Google has announced that it will be scraping the entire public internet to train its AI tools. This means that the company will be collecting data from every website, forum, and social media platform that is accessible to the public.
“For example, we use publicly available information to help train Google's AI models and build products and features like Google Translate, Bard, and Cloud AI capabilities.”
However, Google also clarifies that it will not use sensitive or personal information, such as biometric data, health data or financial data, to train its AI models without users' explicit consent. Google says that it will protect users' privacy and security by applying rigorous safeguards and best practices to its AI development and deployment.
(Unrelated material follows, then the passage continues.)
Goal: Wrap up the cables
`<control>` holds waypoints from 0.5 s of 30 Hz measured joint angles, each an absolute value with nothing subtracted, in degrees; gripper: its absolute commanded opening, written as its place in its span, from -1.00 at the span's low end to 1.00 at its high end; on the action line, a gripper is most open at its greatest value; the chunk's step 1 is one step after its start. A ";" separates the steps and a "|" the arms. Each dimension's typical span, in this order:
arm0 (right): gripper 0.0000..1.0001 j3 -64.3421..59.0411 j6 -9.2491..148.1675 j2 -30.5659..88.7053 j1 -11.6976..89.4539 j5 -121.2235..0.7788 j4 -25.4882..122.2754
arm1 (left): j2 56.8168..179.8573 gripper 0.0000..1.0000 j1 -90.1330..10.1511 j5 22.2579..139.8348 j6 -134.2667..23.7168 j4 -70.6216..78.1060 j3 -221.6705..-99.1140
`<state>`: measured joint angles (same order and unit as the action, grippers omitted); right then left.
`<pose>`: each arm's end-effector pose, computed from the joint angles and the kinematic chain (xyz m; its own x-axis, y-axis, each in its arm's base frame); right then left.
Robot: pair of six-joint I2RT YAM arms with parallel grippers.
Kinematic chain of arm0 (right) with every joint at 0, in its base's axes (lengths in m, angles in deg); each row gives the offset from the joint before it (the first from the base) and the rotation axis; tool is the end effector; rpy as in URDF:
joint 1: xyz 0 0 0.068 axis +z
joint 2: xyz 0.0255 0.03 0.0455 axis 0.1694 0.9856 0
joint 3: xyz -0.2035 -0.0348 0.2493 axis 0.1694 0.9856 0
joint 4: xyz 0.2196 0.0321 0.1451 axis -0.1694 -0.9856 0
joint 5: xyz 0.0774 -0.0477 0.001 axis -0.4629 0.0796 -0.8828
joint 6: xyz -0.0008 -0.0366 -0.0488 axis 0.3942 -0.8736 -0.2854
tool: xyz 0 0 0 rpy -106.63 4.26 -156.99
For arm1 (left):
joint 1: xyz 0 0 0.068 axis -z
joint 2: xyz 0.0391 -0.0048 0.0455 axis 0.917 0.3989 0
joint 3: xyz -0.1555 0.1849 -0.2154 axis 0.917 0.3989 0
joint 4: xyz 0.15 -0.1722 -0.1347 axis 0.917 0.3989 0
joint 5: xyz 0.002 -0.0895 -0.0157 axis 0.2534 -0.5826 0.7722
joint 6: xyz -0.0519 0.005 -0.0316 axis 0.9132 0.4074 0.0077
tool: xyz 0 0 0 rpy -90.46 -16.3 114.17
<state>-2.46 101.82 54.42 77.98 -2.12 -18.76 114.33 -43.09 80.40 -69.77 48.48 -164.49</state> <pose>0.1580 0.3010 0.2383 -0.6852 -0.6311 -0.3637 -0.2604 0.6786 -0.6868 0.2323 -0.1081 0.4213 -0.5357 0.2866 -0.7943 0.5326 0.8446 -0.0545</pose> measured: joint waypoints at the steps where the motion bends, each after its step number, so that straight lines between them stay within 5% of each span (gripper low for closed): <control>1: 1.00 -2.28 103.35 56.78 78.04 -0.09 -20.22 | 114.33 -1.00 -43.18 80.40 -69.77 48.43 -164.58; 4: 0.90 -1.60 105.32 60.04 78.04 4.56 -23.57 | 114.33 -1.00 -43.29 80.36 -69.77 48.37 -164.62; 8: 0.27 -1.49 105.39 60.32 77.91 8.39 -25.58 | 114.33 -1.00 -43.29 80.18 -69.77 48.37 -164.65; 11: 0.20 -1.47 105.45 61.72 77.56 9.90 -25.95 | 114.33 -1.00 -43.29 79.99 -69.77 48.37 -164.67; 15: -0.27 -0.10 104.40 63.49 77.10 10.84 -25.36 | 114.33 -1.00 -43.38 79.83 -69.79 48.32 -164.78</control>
Using Public Data to Train AI
The policy change comes amid growing concerns and regulations around the ethical and social implications of AI, especially in areas such as facial recognition, content moderation and personalization. Google has faced criticism and lawsuits for some of its AI practices, such as using users' photos without permission to create facial recognition databases and algorithms.
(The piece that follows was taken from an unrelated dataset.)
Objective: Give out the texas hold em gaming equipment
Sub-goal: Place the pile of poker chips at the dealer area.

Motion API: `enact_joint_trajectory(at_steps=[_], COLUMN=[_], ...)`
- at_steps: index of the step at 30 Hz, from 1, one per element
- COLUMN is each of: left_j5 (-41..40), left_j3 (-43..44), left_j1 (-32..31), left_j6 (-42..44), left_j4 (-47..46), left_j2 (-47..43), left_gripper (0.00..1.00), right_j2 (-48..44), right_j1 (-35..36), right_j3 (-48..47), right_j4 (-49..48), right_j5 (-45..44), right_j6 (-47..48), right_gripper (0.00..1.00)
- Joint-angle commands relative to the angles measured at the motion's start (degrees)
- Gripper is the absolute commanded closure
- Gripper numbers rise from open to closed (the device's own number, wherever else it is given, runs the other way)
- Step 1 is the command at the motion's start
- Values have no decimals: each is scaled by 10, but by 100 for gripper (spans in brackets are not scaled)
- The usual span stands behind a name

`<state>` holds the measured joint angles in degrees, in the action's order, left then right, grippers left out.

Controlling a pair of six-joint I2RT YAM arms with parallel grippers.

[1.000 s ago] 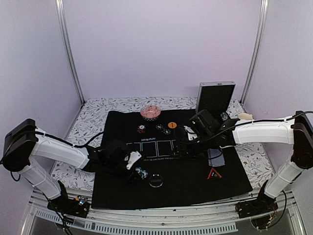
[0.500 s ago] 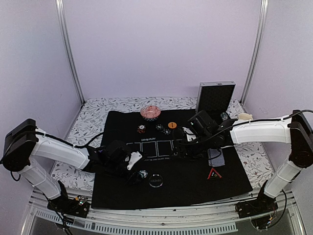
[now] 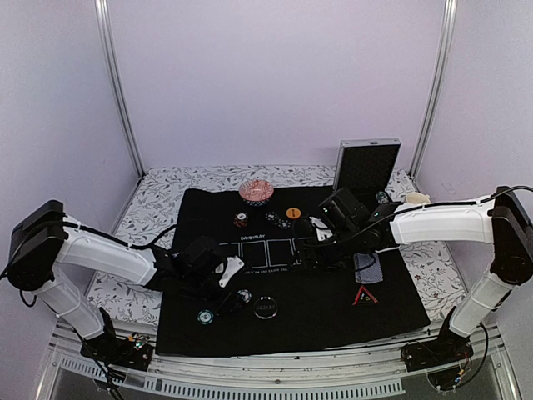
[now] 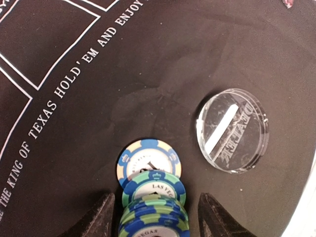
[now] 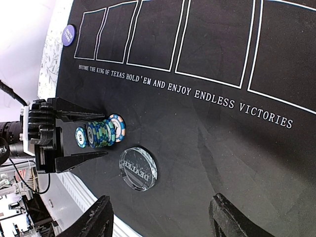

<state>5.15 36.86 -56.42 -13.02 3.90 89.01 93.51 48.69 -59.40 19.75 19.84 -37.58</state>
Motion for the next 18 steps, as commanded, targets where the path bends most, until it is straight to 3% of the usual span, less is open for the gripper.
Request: enact_joint_trajectory(at_steps=[1,18], left_j5=[-16,-112], left_j3=[17,101], left_j1=[-6,-42], left_j6=[-19,5], left_j4=[37,113], left_j2=[26,73], left_gripper=[42,44], right_j2=[3,-6], right_j1=[-2,-2], right_j3=[-6,1], right_j4=[4,-7], right_j5=[1,4], right_j6=[8,14], right_gripper=[32,31])
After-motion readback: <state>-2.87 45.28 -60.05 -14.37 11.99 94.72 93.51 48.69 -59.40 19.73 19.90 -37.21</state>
Of course, almost all of Google's revenue comes from advertising. It is likely the company will use the public information it scrapes to influence its advertising output. In fact, as I reported in May, the company has reportedly already decided to use generative artificial intelligence (AI) for its advertising and customer service operations, according to a leaked internal document obtained by CNBC. The document outlines Google's plans to leverage its large language models, such as LaMDA , to create personalized and engaging ads and chatbots for its users.